Efficient format for huge amount of data

G

Gabriel Genellina

I have to pass a huge amount of data to a Java program. The source
program is not written in Java but I have control over both programs
and can arrange any suitable format at both ends.

The dataset is a sequence of records, all records having the same
structure. This structure is only known at runtime, and it's built on
simple types like string, integer, double, etc.
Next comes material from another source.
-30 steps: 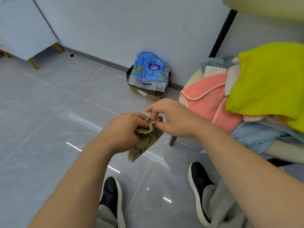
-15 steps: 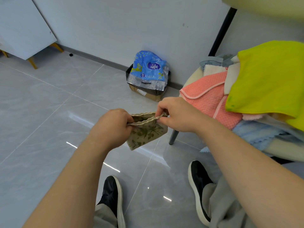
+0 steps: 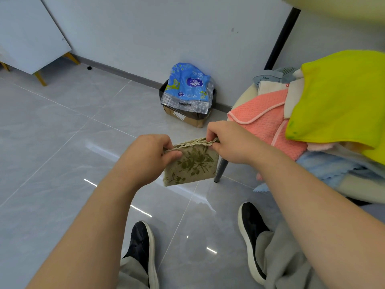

I could use an ASCII file to transfer data, like this:

"A string", 123, 4.567, "X"
"Another string", 89, 10.0, "Y"
"Third line", -1, 0.0, "Z"
.... many more lines, 100K or 1M ...

but AFAIK to parse it I have to use a BufferedReader + StringTokenizer
for each line + the various wrapper classes like Integer, Double... I
think this may be very slow for a large file.

Maybe a binary format is more efficient, but I don't know which could
be the best way, nor how to implement it.
I've considered using Serialized, but since the source program is not
written in Java it may be hard to replicate exactly the Serialized
format - btw, where is it documented? if documented at all...

Any ideas are welcome.
Thanks,

Gabriel Genellina
Softlab SRL
 
M

Marco Schmidt

Gabriel Genellina:

[...]
Maybe a binary format is more efficient, but I don't know which could
be the best way, nor how to implement it.

There are DataInputStream and DataOutputStream. Both have read and
write method for the primitive types of Java and Strings. Byte order
is big endian, valid intervals for the primitives types are defined in
the Java specs (e.g. char from 0 to 65535), the format of String
serialization is described in the API docs of read/writeUTF.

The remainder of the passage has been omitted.